Today, I read an article about a convicted murderer who supposedly was mentally ill because he witnessed his brother being killed by two cruel teenagers over nothing when he was a kid. Their victim was a 5 year-old boy who refused to steal for the two thugs. But is it not more complicated than that? The author of the article suggests that this story alone and the survivor him being left alone with this experience was the trigger for his later conviction. But where does it start? 

The two thugs supposedly had an IQ significantly below average, which is stated to be an important fact, but how do you measure a person’s intelligence? What did they experience in their early life to become selfish and cruel? They probably grew up in the street and who tells their story?  

In life, we are faced with choices every day, choices between good and bad. What makes the 8-year-old who when he was 24 tried to murder a human being the victim and the two thugs who killed a boy when they were 11 and 12, kids, half as old as the recently convicted murderer, the criminals?
What gives the author the right to select this person as good and others as bad? Are some people born bad and some good? Are some people drawn to crime whereas others are good from the beginning? The author suggests that by telling us the story of the good 5-year-olf that dies and his by relation also good brother. But if this was true, how could this one act make that boy bad? Why where there no relatives that took care of him so that this incident could be processed? 

Are we born to be good or bad?
Genetics can determine our characteristics to an extent, e.g. perseverance, intelligence, drive and what our prominent senses are, but it comes down to the relations we have, this is what determines if we are good or bad, the first 6-8 years of our life are when our brain grows most. Permanent structures and behavioral patterns also form during this period. This article suggests that those two pre-teenage thugs are bad because they are homeless ghetto kids, but what happened to them during their first years? The most unstable financial and social situations are found with single mothers in ethnic areas. Yet those single mothers are the main source for new lives in this country where those kids grow up unsupported, on the street with their mothers incapable of providing financial and emotional support. Now when we read that article we identify with the 5-year old victim and say that those are bad people but what did we do to prevent any of this? What do we do to prevent things like this from happening in the future?

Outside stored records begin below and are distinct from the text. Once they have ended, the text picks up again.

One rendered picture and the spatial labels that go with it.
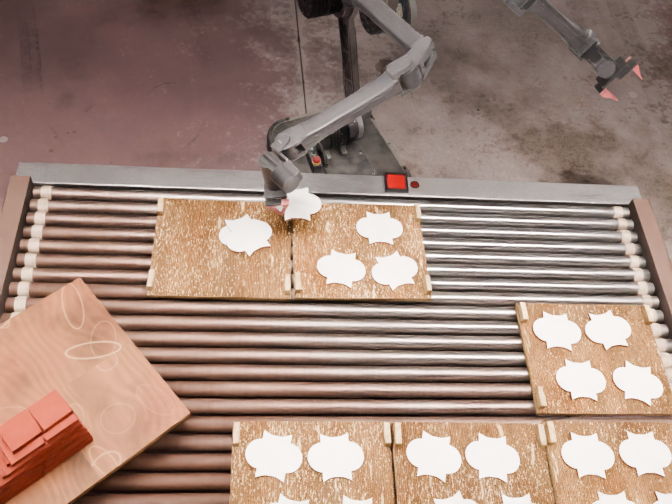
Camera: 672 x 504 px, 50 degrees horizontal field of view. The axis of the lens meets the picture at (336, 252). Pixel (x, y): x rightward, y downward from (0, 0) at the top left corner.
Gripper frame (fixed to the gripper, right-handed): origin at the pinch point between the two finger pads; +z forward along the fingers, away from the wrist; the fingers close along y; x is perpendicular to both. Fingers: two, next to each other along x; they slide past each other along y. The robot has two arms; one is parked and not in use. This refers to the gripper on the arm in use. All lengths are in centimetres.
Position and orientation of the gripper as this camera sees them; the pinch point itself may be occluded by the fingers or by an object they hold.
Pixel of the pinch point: (280, 202)
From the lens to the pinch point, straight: 216.4
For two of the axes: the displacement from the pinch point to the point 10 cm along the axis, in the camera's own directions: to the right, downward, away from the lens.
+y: -0.7, -8.3, 5.5
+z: 1.1, 5.4, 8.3
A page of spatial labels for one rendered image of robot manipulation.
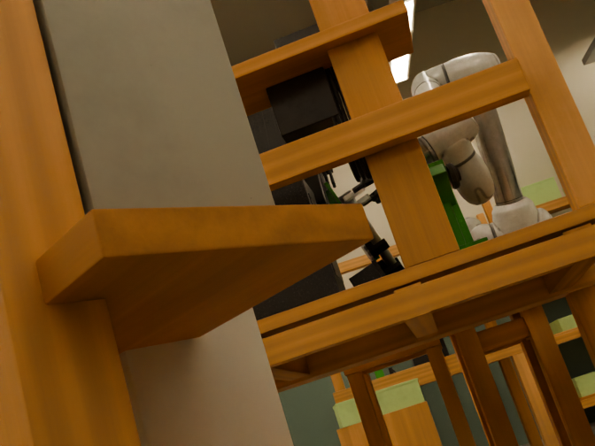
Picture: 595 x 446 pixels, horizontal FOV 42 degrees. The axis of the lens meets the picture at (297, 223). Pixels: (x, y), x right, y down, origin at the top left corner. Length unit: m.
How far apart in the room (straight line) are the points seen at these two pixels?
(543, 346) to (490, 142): 0.73
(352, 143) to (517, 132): 6.58
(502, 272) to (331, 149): 0.51
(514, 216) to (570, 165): 0.93
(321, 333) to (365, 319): 0.11
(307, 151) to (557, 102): 0.62
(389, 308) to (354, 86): 0.58
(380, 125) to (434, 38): 6.89
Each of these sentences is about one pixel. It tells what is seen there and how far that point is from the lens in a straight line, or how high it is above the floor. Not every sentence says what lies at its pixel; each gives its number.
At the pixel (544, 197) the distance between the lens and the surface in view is 7.70.
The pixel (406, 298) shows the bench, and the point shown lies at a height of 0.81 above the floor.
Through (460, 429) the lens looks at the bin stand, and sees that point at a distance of 2.67.
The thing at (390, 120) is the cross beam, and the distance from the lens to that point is 1.97.
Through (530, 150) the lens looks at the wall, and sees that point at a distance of 8.43.
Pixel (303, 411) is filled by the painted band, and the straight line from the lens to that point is 7.82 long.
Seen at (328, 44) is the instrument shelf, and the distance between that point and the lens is 2.09.
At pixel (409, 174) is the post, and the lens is 1.97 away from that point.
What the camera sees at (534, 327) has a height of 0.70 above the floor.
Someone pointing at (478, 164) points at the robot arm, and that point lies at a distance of 2.38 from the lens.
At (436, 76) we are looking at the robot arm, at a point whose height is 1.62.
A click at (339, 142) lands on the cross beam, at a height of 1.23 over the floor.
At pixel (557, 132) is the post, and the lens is 2.01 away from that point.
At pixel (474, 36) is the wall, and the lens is 8.88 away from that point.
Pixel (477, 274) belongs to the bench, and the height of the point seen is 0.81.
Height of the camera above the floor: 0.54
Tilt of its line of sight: 16 degrees up
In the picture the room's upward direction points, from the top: 18 degrees counter-clockwise
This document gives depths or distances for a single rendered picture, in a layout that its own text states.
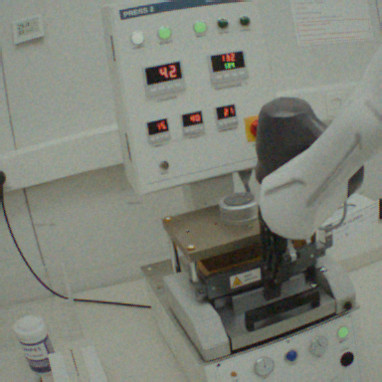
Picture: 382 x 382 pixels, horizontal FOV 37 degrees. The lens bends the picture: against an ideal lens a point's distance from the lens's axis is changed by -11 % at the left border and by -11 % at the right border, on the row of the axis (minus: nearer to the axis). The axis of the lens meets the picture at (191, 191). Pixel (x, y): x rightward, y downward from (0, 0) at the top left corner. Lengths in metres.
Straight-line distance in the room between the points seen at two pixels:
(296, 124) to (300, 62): 0.95
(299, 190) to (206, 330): 0.41
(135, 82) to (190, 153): 0.19
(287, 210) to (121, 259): 1.07
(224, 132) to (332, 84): 0.65
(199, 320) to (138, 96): 0.45
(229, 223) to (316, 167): 0.47
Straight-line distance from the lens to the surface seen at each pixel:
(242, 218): 1.16
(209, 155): 1.28
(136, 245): 1.78
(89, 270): 1.79
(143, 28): 1.20
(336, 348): 1.19
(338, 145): 0.70
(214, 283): 1.12
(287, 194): 0.77
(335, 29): 1.84
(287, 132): 0.85
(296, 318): 1.13
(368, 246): 1.72
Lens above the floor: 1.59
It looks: 21 degrees down
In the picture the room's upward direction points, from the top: 9 degrees counter-clockwise
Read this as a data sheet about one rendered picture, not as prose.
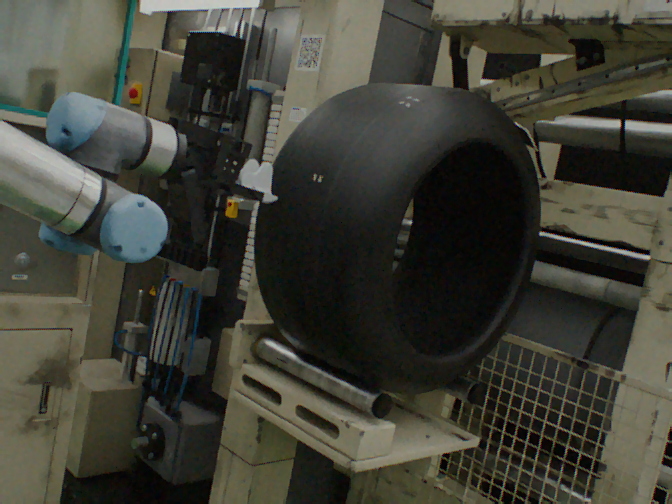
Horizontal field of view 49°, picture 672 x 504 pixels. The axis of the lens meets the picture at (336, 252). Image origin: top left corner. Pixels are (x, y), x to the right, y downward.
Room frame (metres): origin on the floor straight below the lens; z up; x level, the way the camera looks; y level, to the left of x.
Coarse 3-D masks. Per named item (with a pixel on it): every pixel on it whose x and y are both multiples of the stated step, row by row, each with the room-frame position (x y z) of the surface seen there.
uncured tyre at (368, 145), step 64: (320, 128) 1.29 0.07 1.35; (384, 128) 1.21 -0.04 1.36; (448, 128) 1.24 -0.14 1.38; (512, 128) 1.37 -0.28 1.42; (320, 192) 1.20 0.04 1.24; (384, 192) 1.16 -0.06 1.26; (448, 192) 1.67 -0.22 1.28; (512, 192) 1.55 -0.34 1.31; (256, 256) 1.31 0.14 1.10; (320, 256) 1.17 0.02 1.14; (384, 256) 1.17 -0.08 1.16; (448, 256) 1.68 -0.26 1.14; (512, 256) 1.56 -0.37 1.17; (320, 320) 1.21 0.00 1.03; (384, 320) 1.19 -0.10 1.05; (448, 320) 1.58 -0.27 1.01; (384, 384) 1.27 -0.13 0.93
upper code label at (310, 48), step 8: (304, 40) 1.59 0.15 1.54; (312, 40) 1.57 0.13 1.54; (320, 40) 1.55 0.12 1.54; (304, 48) 1.58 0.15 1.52; (312, 48) 1.57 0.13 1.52; (320, 48) 1.55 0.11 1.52; (304, 56) 1.58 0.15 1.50; (312, 56) 1.56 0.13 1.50; (320, 56) 1.54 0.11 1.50; (296, 64) 1.60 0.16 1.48; (304, 64) 1.58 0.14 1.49; (312, 64) 1.56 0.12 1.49
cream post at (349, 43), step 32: (320, 0) 1.57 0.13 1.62; (352, 0) 1.55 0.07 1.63; (320, 32) 1.56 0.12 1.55; (352, 32) 1.56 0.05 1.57; (320, 64) 1.54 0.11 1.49; (352, 64) 1.57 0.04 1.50; (288, 96) 1.60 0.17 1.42; (320, 96) 1.53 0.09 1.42; (288, 128) 1.59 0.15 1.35; (256, 288) 1.59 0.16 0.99; (256, 416) 1.54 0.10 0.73; (224, 448) 1.60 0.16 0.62; (256, 448) 1.53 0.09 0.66; (288, 448) 1.59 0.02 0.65; (224, 480) 1.58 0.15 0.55; (256, 480) 1.54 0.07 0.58; (288, 480) 1.61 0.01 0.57
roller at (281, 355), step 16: (256, 352) 1.45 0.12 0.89; (272, 352) 1.41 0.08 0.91; (288, 352) 1.39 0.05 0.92; (288, 368) 1.37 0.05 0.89; (304, 368) 1.34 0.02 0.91; (320, 368) 1.32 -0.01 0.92; (320, 384) 1.31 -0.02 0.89; (336, 384) 1.28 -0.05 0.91; (352, 384) 1.26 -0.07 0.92; (352, 400) 1.25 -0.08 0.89; (368, 400) 1.22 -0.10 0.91; (384, 400) 1.22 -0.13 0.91; (384, 416) 1.23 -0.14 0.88
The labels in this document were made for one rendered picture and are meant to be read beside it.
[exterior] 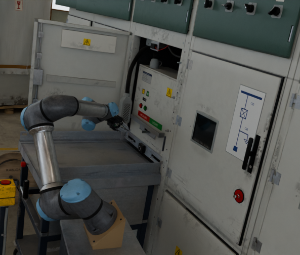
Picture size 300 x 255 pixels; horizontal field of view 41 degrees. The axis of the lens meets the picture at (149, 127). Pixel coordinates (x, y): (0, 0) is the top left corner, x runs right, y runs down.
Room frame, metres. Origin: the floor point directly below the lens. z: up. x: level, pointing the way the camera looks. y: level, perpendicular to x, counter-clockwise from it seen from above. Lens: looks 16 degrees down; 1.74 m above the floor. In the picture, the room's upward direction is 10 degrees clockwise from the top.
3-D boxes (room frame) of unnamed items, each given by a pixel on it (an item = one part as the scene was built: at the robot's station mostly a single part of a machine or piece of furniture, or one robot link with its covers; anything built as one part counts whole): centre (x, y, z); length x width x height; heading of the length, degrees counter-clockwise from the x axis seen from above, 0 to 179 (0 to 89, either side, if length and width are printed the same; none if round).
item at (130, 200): (2.21, 0.34, 0.46); 0.64 x 0.58 x 0.66; 121
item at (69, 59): (2.59, 0.51, 1.21); 0.63 x 0.07 x 0.74; 110
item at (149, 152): (2.41, 0.00, 0.89); 0.54 x 0.05 x 0.06; 31
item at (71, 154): (2.21, 0.34, 0.82); 0.68 x 0.62 x 0.06; 121
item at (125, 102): (2.55, 0.18, 1.09); 0.08 x 0.05 x 0.17; 121
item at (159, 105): (2.40, 0.01, 1.15); 0.48 x 0.01 x 0.48; 31
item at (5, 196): (1.61, 0.60, 0.85); 0.08 x 0.08 x 0.10; 31
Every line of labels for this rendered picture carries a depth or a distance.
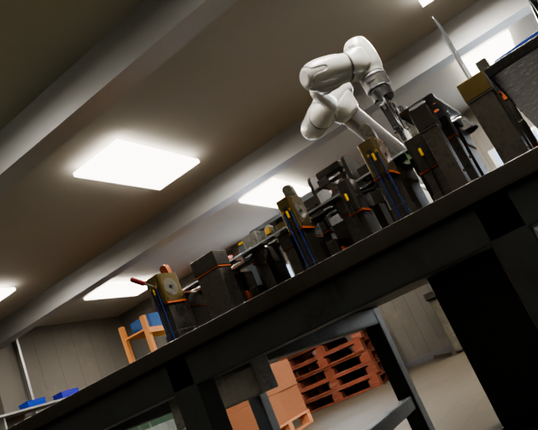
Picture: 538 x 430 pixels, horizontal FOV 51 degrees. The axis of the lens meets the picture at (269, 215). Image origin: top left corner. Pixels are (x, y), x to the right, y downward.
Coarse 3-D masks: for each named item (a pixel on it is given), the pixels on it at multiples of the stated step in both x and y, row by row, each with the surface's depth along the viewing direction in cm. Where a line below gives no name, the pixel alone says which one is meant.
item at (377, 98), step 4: (388, 84) 189; (380, 88) 187; (384, 88) 187; (388, 88) 188; (372, 92) 189; (376, 92) 188; (380, 92) 187; (384, 92) 187; (388, 92) 187; (392, 92) 188; (372, 96) 190; (376, 96) 188; (380, 96) 187; (384, 96) 187; (388, 96) 189; (392, 96) 190; (372, 100) 190; (376, 100) 188; (380, 100) 187; (384, 100) 186; (388, 100) 188; (376, 104) 191; (392, 108) 187
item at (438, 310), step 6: (426, 294) 719; (432, 294) 717; (426, 300) 718; (432, 300) 723; (432, 306) 723; (438, 306) 719; (438, 312) 718; (438, 318) 719; (444, 318) 715; (444, 324) 714; (444, 330) 714; (450, 330) 710; (450, 336) 709; (450, 342) 710; (456, 342) 706; (456, 348) 705; (462, 348) 702; (438, 354) 722; (444, 354) 720; (450, 354) 718
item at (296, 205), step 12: (288, 204) 184; (300, 204) 188; (288, 216) 183; (300, 216) 184; (288, 228) 184; (300, 228) 182; (312, 228) 187; (300, 240) 181; (312, 240) 183; (300, 252) 183; (312, 252) 180; (312, 264) 180
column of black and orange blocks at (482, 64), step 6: (480, 60) 186; (486, 60) 186; (480, 66) 186; (486, 66) 185; (504, 96) 182; (510, 102) 181; (510, 108) 181; (516, 108) 180; (516, 114) 180; (522, 120) 179; (522, 126) 179; (528, 126) 178; (528, 132) 178; (528, 138) 178; (534, 138) 177; (534, 144) 177
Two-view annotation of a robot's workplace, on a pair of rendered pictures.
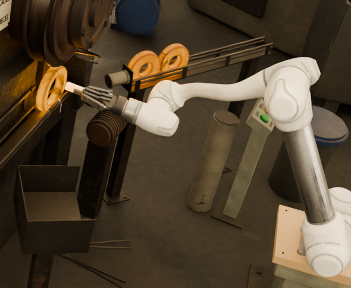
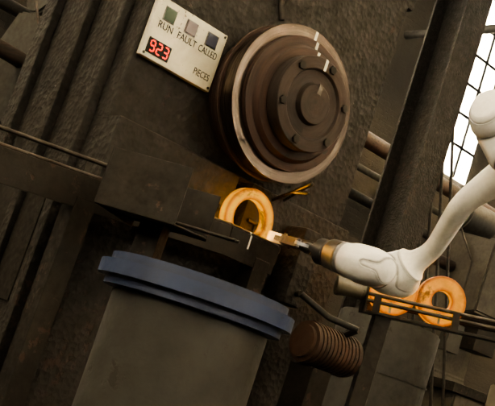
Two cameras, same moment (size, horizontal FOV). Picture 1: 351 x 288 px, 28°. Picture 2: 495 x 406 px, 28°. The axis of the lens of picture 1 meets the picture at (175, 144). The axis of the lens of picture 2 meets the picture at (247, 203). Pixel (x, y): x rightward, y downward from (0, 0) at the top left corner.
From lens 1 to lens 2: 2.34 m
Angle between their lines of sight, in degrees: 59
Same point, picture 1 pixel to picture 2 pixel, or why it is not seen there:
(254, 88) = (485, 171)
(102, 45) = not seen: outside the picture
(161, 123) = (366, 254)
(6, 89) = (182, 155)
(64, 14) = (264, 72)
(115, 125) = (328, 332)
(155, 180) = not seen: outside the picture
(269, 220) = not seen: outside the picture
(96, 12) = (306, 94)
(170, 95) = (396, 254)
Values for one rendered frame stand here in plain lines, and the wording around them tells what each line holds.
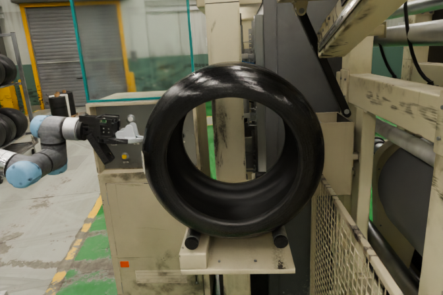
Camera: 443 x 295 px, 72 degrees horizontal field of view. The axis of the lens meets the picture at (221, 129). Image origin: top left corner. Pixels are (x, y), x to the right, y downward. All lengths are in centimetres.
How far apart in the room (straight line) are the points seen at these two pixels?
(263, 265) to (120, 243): 100
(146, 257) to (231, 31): 130
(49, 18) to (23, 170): 1000
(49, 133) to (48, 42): 988
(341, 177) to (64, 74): 1005
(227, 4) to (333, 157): 70
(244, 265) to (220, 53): 76
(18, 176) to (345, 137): 108
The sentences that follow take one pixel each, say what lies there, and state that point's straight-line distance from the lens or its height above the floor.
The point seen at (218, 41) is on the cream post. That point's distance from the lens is 121.
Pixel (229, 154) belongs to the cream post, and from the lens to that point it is 128.
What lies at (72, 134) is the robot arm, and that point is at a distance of 108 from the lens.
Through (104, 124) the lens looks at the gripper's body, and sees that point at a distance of 105.
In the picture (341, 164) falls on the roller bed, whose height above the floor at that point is 103.
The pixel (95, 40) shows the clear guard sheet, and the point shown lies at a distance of 163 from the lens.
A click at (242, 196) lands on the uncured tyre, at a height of 93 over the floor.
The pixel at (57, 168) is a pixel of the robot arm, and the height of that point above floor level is 114.
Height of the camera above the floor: 149
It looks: 14 degrees down
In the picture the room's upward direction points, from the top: 3 degrees counter-clockwise
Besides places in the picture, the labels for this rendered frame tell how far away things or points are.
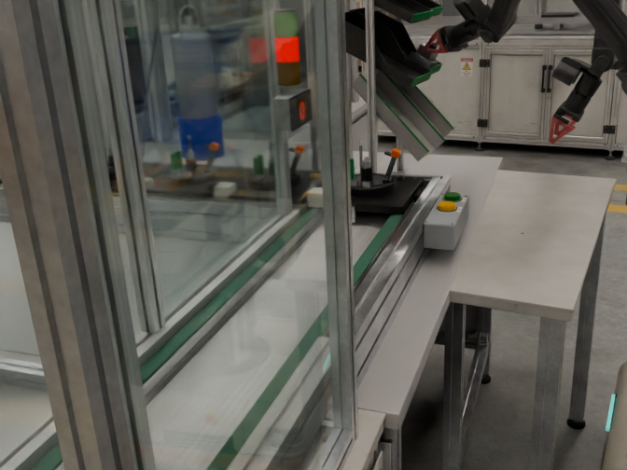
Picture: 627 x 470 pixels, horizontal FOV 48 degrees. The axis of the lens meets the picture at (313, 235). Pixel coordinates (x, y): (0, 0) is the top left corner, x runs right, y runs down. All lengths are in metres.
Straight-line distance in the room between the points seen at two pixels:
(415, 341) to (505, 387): 1.49
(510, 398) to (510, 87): 3.50
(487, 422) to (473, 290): 1.14
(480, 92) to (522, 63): 0.38
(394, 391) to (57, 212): 0.84
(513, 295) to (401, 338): 0.29
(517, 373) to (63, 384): 2.50
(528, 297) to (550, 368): 0.16
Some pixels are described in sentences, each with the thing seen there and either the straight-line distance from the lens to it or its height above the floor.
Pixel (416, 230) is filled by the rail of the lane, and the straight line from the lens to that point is 1.53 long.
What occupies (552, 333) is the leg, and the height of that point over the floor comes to 0.79.
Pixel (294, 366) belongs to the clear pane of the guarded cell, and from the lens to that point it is 0.80.
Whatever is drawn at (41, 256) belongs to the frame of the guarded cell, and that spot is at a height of 1.36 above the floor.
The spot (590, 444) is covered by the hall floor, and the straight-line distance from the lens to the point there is 2.56.
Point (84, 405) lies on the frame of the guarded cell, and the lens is 0.46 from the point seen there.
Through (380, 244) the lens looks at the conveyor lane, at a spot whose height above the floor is 0.95.
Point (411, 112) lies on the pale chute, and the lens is 2.06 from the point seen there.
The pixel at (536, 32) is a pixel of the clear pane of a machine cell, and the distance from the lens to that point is 5.72.
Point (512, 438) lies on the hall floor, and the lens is 2.53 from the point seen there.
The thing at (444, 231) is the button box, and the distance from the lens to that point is 1.57.
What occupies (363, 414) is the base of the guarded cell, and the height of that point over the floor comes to 0.86.
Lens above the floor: 1.51
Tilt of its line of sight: 21 degrees down
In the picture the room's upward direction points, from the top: 3 degrees counter-clockwise

We read this article, shake our heads and move on, but then what did this young boy die for? He lived in the same neighborhood as those thugs and his brother, he was five years old and when he was threatened and had to be scared for his life he refused to give in. Was this boy better than most of us, was he better than you at five years of age and being raised in a poor area? What does that tell you about yourself?
Every day we are faced with choices and most of the time we chose to look away or do what we are told. Maybe this would have been the right thing to do for the kid, maybe it would have kept him alive and his brother sane.
But what kind of world does that define?
How does this picture reflect on yourself?